The First Red Scare was a period of time in which the U.S. citizens felt isolated, weary, and afraid of each other and their government due to the threat of communism. In this time, the motives behind and systematic spreading of misinformation were seen through public figures and prominent newspaper outlets. Today, within a pandemic, the rapid transmission of misinformation is displayed through the division of U.S. citizens fears and beliefs. The First Red Scare divided people by discrimination and beliefs as well. Anarchist sympathizers and immigrants became political scapegoats, and were seen as threats to the U.S. government. The Covid-19 pandemic used voting patterns to manipulate and divide the population by Republicans and Democrats.
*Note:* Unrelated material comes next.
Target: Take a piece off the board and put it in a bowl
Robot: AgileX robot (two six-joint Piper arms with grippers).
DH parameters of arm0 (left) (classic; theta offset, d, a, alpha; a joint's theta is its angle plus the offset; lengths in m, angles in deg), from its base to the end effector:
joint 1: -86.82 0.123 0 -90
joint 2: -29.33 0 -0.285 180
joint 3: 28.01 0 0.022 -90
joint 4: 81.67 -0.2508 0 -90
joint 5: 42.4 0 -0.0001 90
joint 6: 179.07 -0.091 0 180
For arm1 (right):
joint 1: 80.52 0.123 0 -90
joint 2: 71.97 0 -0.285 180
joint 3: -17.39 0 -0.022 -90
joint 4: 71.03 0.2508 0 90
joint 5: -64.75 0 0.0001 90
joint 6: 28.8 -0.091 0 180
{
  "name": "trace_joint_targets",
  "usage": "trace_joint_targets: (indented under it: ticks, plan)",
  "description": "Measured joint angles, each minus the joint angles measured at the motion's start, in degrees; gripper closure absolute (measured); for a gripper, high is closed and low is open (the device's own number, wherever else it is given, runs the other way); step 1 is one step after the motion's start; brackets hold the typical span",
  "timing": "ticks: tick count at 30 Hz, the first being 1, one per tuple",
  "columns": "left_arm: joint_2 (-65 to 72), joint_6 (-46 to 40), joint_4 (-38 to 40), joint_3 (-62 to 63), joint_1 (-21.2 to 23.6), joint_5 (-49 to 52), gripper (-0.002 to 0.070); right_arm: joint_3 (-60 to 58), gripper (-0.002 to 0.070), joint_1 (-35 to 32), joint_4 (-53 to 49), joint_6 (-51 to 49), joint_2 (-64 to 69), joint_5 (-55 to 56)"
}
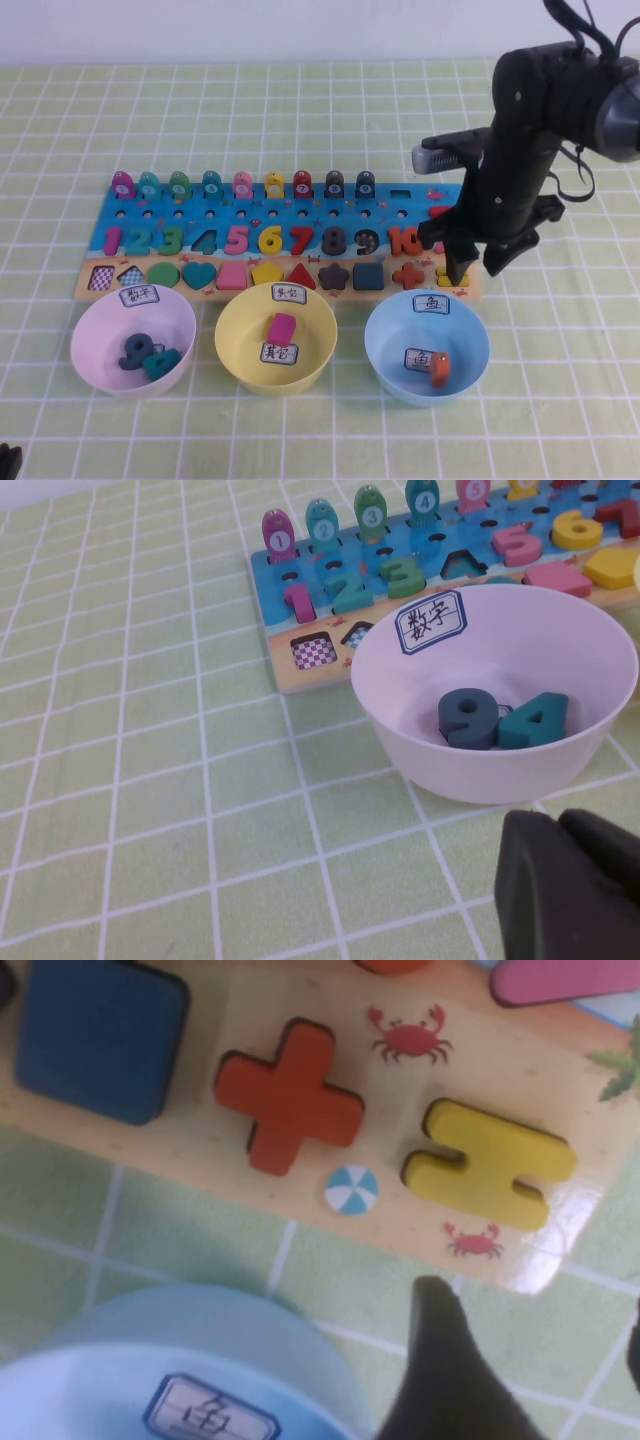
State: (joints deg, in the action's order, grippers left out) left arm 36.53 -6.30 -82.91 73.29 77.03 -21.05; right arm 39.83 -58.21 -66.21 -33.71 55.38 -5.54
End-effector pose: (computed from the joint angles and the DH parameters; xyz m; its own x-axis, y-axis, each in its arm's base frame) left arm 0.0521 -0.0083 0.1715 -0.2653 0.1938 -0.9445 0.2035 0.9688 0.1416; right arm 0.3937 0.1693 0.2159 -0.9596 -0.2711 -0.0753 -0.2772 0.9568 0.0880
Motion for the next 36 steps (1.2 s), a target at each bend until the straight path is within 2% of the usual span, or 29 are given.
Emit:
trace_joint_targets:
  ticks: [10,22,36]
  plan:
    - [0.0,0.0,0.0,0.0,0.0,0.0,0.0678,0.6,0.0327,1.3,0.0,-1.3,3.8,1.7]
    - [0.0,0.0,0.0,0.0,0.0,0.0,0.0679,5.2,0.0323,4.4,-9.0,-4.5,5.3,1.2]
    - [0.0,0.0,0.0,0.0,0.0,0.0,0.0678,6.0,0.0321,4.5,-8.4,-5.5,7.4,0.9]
In each situation, the spread of misinformation caused greater distrust and aggression between the U.S. citizens and the government. It also affected the economy, government systems, and development of the nation. Ultimately, as seen in the First Red Scare and today, the spread of misinformation and false news is inherent and rapid. To decentralize the power given to the distributors of information, it is essential to fact-check information through educational sources and to recognize bias. By taking small steps to understand the source of the information given, misinformation can be suppressed and the nation can stand united.